WHAT TO WORK ON: Tally up the lines below that include the word "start". Answer with the number alone.

DATA BELOW:
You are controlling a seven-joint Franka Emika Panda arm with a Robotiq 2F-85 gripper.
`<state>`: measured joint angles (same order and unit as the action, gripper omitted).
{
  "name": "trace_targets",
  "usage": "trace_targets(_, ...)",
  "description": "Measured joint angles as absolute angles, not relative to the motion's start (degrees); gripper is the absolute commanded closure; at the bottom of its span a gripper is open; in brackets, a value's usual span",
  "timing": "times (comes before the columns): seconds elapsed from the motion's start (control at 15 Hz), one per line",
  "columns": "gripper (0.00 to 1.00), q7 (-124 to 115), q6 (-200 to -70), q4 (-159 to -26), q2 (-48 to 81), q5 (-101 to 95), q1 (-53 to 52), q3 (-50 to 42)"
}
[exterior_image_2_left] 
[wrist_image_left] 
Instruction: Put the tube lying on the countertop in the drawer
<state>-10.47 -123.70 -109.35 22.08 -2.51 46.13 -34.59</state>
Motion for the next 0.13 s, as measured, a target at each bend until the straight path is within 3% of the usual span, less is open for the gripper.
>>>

ANSWER BOX: 2